● **REQUIREMENT**
Please report how many lines in the following material hold the string "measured", giving only the number.
*** Block opens ***
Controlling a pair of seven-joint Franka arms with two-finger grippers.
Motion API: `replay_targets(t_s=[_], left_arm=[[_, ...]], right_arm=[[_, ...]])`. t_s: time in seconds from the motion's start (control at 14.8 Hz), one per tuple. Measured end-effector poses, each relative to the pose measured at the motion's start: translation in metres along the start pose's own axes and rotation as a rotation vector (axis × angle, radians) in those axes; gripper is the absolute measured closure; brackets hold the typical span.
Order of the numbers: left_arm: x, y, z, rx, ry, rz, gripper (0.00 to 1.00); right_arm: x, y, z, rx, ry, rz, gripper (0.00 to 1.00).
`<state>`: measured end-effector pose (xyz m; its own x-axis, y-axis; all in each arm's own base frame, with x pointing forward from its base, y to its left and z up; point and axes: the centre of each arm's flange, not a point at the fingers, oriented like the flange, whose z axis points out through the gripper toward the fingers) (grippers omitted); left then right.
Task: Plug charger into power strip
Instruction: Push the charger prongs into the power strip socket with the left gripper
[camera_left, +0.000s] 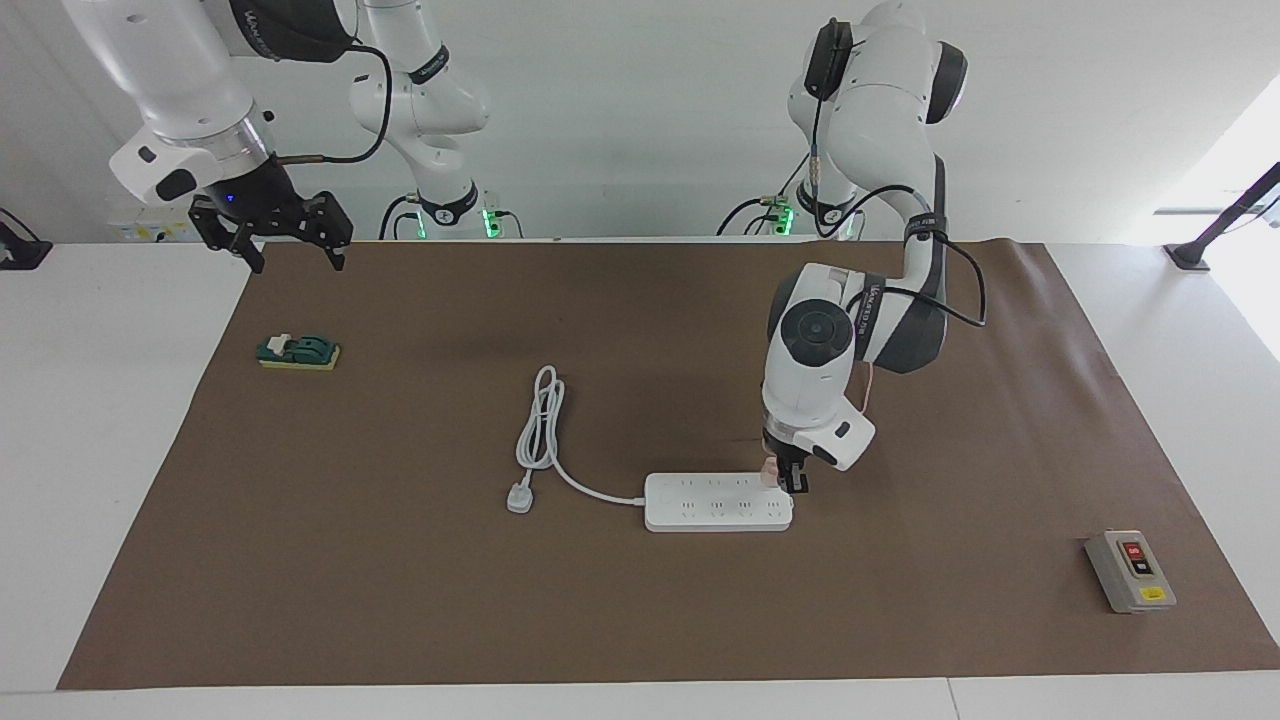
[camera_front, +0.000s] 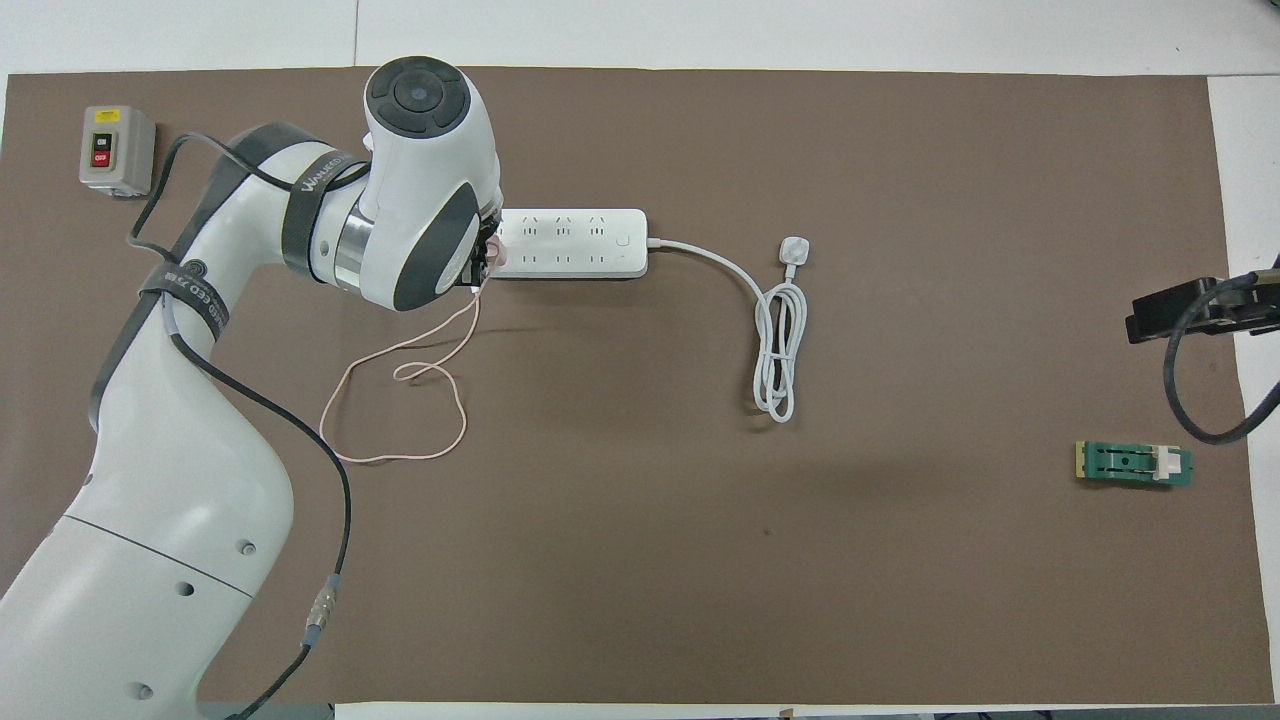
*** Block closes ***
● **COMPLETED EXERCISE**
2